* _Activity_:
Write out the listing below without alteration, omitting its pictures.

=-=-=

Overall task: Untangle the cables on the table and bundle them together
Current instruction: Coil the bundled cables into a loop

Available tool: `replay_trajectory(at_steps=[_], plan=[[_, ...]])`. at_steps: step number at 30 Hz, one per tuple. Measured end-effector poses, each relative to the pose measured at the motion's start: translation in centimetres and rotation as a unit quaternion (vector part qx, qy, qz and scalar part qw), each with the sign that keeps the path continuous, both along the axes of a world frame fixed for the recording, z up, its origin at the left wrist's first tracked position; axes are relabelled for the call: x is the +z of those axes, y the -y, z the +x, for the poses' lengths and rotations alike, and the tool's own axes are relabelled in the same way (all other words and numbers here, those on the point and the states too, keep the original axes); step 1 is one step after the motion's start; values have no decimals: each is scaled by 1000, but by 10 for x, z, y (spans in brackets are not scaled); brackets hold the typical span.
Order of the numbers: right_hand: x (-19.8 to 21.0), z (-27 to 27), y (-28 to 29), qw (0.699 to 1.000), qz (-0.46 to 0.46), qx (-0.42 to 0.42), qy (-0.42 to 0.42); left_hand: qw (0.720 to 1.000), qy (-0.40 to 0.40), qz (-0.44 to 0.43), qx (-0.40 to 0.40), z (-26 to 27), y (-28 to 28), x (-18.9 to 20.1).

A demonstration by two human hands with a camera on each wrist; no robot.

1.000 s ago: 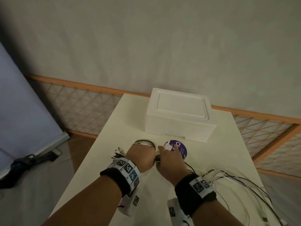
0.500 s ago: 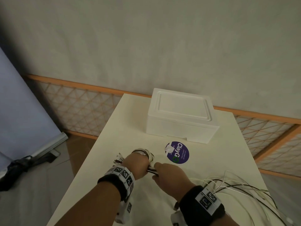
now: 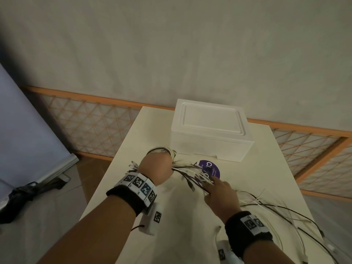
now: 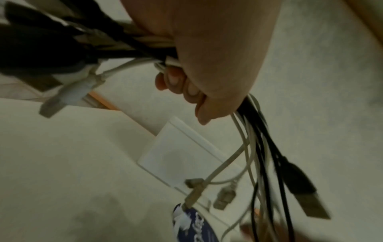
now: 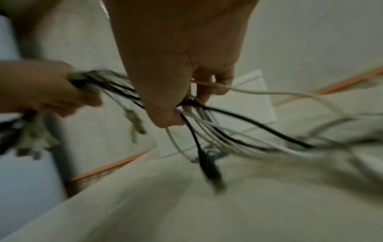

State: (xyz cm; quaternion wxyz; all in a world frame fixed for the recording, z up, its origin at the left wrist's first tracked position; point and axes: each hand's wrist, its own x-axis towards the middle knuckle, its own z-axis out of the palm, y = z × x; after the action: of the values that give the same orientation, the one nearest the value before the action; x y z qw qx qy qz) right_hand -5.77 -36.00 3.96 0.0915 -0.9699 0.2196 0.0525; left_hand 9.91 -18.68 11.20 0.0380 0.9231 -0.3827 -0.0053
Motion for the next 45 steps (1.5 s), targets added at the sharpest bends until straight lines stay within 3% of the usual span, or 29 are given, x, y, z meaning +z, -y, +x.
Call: replay_trajectory(at_steps=[2,4,7,9,11,14,18,20,21,24,25,27,29,31,34,36,38,40,43,45], plan=[[-14,-17,15,990,78,-87,-74,1000,13,-28,-7,5,-1,8],[-24,-34,35,977,131,-121,-120,999,15,-29,-11,12,-8,12],[-11,-51,64,950,220,-211,-71,1000,2,-12,11,21,-22,10],[2,-59,78,943,203,-265,3,999,-10,15,30,22,-28,3],[16,-60,88,957,68,-280,16,999,-14,29,40,18,-27,-2],[26,-56,94,967,-39,-235,-87,998,-15,34,42,15,-22,-3],[5,-65,95,973,-5,-125,-192,996,-13,29,78,28,-36,3],[8,-68,94,962,137,-165,-170,995,-12,33,94,32,-44,3],[10,-68,93,958,138,-190,-163,994,-14,36,98,32,-46,2],[2,-70,102,951,64,-230,-199,993,-28,37,106,31,-50,0],[2,-72,104,942,18,-228,-246,992,-37,30,118,32,-53,1],[5,-76,107,942,-13,-204,-264,990,-46,22,134,35,-60,4],[30,-64,91,974,15,-131,-182,991,-32,28,128,35,-61,8],[45,-37,61,998,28,-46,-15,994,-16,30,105,28,-52,11],[63,6,-17,981,99,94,141,998,3,29,54,14,-28,17],[52,20,-49,971,176,132,91,999,14,17,39,7,-17,22],[19,15,-43,976,190,87,-62,999,30,0,43,6,-15,32],[-12,-9,-10,978,145,38,-148,997,46,-16,53,15,-25,41],[-37,-55,44,989,35,-20,-141,994,37,-20,106,33,-49,49],[-32,-78,68,986,-36,-19,-159,992,24,14,123,37,-59,43]])
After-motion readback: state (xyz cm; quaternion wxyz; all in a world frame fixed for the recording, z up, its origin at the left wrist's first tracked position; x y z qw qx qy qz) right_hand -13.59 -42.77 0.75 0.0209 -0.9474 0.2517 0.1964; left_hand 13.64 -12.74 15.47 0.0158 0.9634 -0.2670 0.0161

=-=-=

* _Solved problem_:
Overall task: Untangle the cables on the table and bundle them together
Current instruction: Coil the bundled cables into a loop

Available tool: `replay_trajectory(at_steps=[_], plan=[[_, ...]])`. at_steps: step number at 30 Hz, one per tuple. Measured end-effector poses, each relative to the pose measured at the motion's start: translation in centimetres and rotation as a unit quaternion (vector part qx, qy, qz and scalar part qw), each with the sign that keeps the path continuous, both along the axes of a world frame fixed for the recording, z up, its origin at the left wrist's first tracked position; axes are relabelled for the call: x is the +z of those axes, y the -y, z the +x, for the poses' lengths and rotations alike, and the tool's own axes are relabelled in the same way (all other words and numbers here, those on the point and the states too, keep the original axes); step 1 is one step after the motion's start; values have no decimals: each is scaled by 1000, but by 10 for x, z, y (spans in brackets are not scaled); brackets hold the typical span.
Order of the numbers: right_hand: x (-19.8 to 21.0), z (-27 to 27), y (-28 to 29), qw (0.699 to 1.000), qz (-0.46 to 0.46), qx (-0.42 to 0.42), qy (-0.42 to 0.42); left_hand: qw (0.720 to 1.000), qy (-0.40 to 0.40), qz (-0.44 to 0.43), qx (-0.40 to 0.40), z (-26 to 27), y (-28 to 28), x (-18.9 to 20.1).

A demonstration by two human hands with a camera on each wrist; no robot.

1.000 s ago: 
0.500 s ago: 
now: 
now: 
now: 

State: (xyz cm; quaternion wxyz; all in a world frame fixed for the recording, z up, its origin at the left wrist's first tracked position; point and axes: each hand's wrist, its own x-axis towards the middle knuckle, its own z-axis out of the palm, y = z × x; after the action: of the values that give the same orientation, the one nearest the value before the action; x y z qw qx qy qz) right_hand -5.77 -36.00 3.96 0.0915 -0.9699 0.2196 0.0525; left_hand 9.91 -18.68 11.20 0.0380 0.9231 -0.3827 -0.0053
Motion for the next 45 steps (1.5 s), targets added at the sharpest bends until straight lines stay within 3% of the usual span, or 29 are given, x, y, z meaning +z, -y, +x.
Call: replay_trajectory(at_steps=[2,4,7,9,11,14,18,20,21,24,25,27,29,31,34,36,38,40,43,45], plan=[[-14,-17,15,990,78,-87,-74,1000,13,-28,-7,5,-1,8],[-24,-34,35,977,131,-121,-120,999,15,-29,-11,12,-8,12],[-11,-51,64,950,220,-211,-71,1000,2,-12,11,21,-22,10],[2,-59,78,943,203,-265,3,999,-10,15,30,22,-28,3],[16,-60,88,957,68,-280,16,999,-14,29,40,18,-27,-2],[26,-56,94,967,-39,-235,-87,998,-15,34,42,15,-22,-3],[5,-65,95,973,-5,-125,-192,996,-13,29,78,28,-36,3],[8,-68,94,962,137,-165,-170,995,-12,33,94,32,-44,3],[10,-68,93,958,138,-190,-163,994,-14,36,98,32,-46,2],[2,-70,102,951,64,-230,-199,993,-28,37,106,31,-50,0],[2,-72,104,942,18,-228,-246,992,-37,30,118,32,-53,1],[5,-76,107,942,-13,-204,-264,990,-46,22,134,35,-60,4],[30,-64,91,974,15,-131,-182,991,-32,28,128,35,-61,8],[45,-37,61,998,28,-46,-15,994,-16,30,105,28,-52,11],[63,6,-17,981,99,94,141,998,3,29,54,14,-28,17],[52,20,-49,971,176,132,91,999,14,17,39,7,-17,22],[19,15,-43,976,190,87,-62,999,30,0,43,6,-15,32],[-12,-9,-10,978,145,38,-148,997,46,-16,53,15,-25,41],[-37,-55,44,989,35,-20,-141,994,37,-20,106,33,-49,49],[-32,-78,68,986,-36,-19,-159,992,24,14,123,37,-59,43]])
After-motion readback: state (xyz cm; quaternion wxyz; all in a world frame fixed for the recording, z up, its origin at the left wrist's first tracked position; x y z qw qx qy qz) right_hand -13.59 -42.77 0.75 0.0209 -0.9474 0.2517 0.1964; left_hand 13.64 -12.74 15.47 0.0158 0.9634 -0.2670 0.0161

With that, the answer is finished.